## The problem:
Could the data below be printed out exactly, with the pictures left out?

## Data:
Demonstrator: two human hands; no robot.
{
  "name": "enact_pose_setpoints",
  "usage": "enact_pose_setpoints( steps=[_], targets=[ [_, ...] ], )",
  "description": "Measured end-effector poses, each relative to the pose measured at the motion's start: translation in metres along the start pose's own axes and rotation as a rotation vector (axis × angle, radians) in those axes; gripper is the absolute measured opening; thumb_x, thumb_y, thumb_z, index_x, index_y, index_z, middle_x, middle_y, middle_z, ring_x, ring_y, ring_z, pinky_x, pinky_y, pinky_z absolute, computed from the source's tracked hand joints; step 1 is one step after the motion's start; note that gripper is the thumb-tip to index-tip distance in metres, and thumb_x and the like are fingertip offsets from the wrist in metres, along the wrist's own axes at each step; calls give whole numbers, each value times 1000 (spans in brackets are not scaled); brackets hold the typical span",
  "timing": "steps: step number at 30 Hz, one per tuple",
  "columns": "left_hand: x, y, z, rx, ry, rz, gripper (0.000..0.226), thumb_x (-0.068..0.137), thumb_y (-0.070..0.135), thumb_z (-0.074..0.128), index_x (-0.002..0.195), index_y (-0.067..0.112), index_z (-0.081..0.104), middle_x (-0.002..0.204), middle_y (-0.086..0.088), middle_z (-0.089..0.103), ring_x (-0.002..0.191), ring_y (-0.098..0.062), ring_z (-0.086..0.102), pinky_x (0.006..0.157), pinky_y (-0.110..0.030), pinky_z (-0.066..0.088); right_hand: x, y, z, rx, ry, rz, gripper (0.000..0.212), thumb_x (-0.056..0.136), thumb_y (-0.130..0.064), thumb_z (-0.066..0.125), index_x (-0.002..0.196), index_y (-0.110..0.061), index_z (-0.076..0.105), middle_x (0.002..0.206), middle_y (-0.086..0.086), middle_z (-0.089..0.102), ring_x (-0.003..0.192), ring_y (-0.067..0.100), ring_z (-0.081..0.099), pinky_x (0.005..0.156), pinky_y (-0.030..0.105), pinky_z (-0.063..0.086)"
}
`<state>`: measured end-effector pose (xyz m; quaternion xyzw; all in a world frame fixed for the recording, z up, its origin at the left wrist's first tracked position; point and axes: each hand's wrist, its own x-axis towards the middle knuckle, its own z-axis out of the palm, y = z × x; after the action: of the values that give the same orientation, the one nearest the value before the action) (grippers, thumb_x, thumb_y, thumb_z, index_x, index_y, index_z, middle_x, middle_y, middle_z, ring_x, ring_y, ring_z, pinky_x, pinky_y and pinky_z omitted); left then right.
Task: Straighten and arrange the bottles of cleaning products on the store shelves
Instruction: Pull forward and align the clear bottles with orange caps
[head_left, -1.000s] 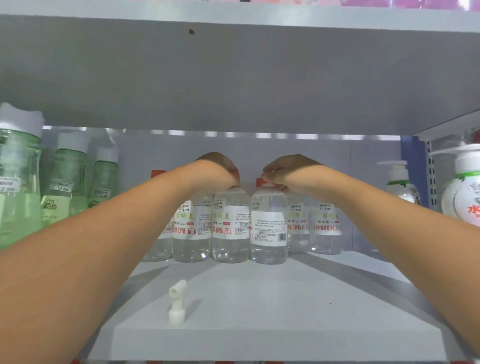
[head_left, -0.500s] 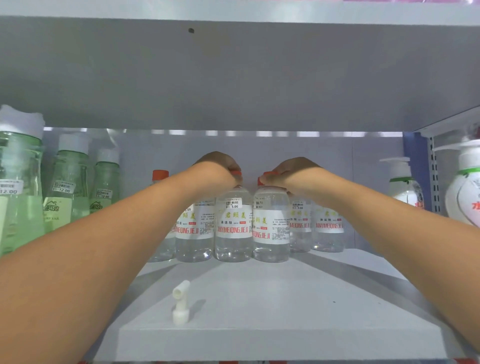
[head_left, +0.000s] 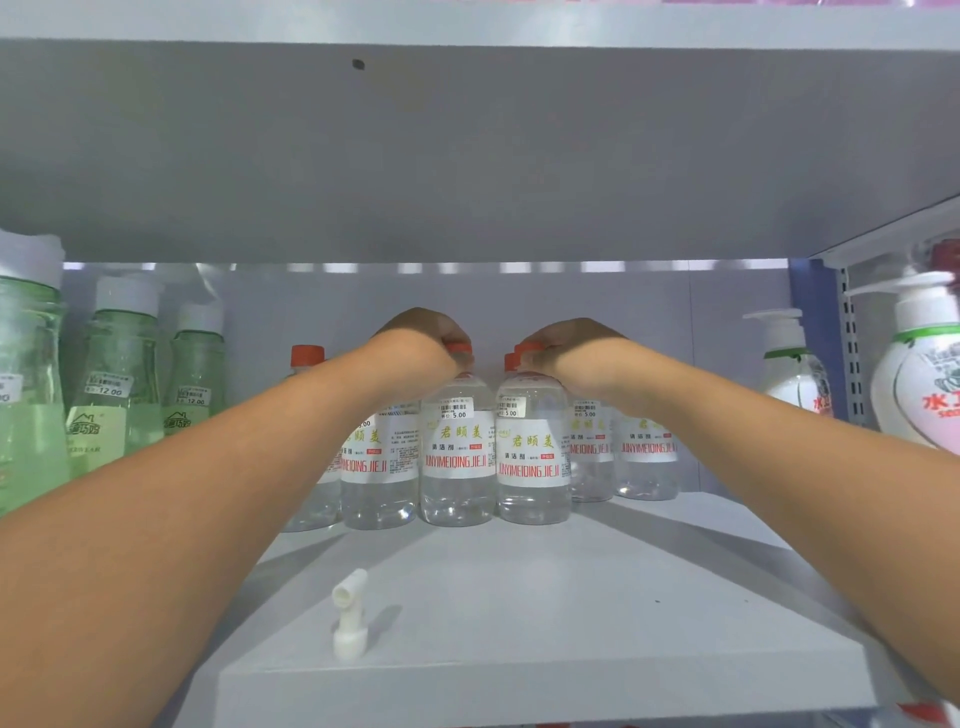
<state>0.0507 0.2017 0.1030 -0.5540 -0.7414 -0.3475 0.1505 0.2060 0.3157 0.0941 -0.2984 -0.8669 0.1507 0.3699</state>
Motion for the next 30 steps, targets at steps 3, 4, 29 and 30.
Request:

## Answer box:
Demonstrator: two human hands; no robot.
{
  "name": "enact_pose_setpoints",
  "usage": "enact_pose_setpoints( steps=[_], targets=[ [_, ...] ], )",
  "description": "Measured end-effector poses, each relative to the pose measured at the motion's start: translation in metres along the start pose's own axes and rotation as a rotation vector (axis × angle, radians) in those axes; gripper is the absolute measured opening; thumb_x, thumb_y, thumb_z, index_x, index_y, index_z, middle_x, middle_y, middle_z, ring_x, ring_y, ring_z, pinky_x, pinky_y, pinky_z absolute, computed from the source's tracked hand joints; step 1 is one step after the motion's start; note that gripper is the thumb-tip to index-tip distance in metres, and thumb_x and the like are fingertip offsets from the wrist in metres, along the wrist's own axes at each step; calls give whole numbers, each value times 1000 (spans in brackets are not scaled); brackets hold the typical span",
  "timing": "steps: step number at 30 Hz, one per tuple",
  "columns": "left_hand: x, y, z, rx, ry, rz, gripper (0.000..0.226), thumb_x (-0.068..0.137), thumb_y (-0.070..0.135), thumb_z (-0.074..0.128), index_x (-0.002..0.195), index_y (-0.067..0.112), index_z (-0.081..0.104), middle_x (-0.002..0.204), middle_y (-0.086..0.088), middle_z (-0.089..0.103), ring_x (-0.002..0.191), ring_y (-0.098..0.062), ring_z (-0.086..0.102), pinky_x (0.006..0.157), pinky_y (-0.110..0.030), pinky_z (-0.066..0.088); right_hand: x, y, z, rx, ry, rz, gripper (0.000..0.212), thumb_x (-0.056..0.136), thumb_y (-0.130..0.064), thumb_z (-0.066..0.125), index_x (-0.002..0.196), index_y (-0.110..0.061), index_z (-0.076..0.105), middle_x (0.002..0.206), middle_y (-0.086..0.086), middle_z (-0.089..0.102), ring_x (-0.003..0.192), ring_y (-0.067..0.100), ring_z (-0.081..0.099), pinky_x (0.005..0.156), pinky_y (-0.030..0.105), pinky_z (-0.063..0.086)"
}
`<state>`: measured end-effector pose (xyz m; quaternion xyzw; all in a world frame fixed for the recording, z up, its origin at the left wrist's first tracked position; point and axes: each hand's wrist, its own x-axis towards the middle knuckle, its own z-axis out of the palm, y = z × x; after the action: of the values that give the same orientation, the one nearest the value before the action) (grippers, thumb_x, thumb_y, thumb_z, index_x, index_y, index_z, middle_x, middle_y, middle_z, ring_x, ring_y, ring_z, pinky_x, pinky_y and pinky_z omitted); left then right.
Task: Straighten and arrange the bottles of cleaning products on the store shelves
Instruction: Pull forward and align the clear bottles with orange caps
[head_left, -1.000s] 
[head_left, -0.500s] 
[head_left, +0.000s] 
<state>0.0507 0.2017 0.1030 -0.5540 -0.7414 -0.3475 0.1505 0.2060 0.3157 0.0941 -0.2984 -0.8669 0.1507 0.3699</state>
Motion for the next 30 steps, targets at steps 3, 4, 29 and 30.
Request:

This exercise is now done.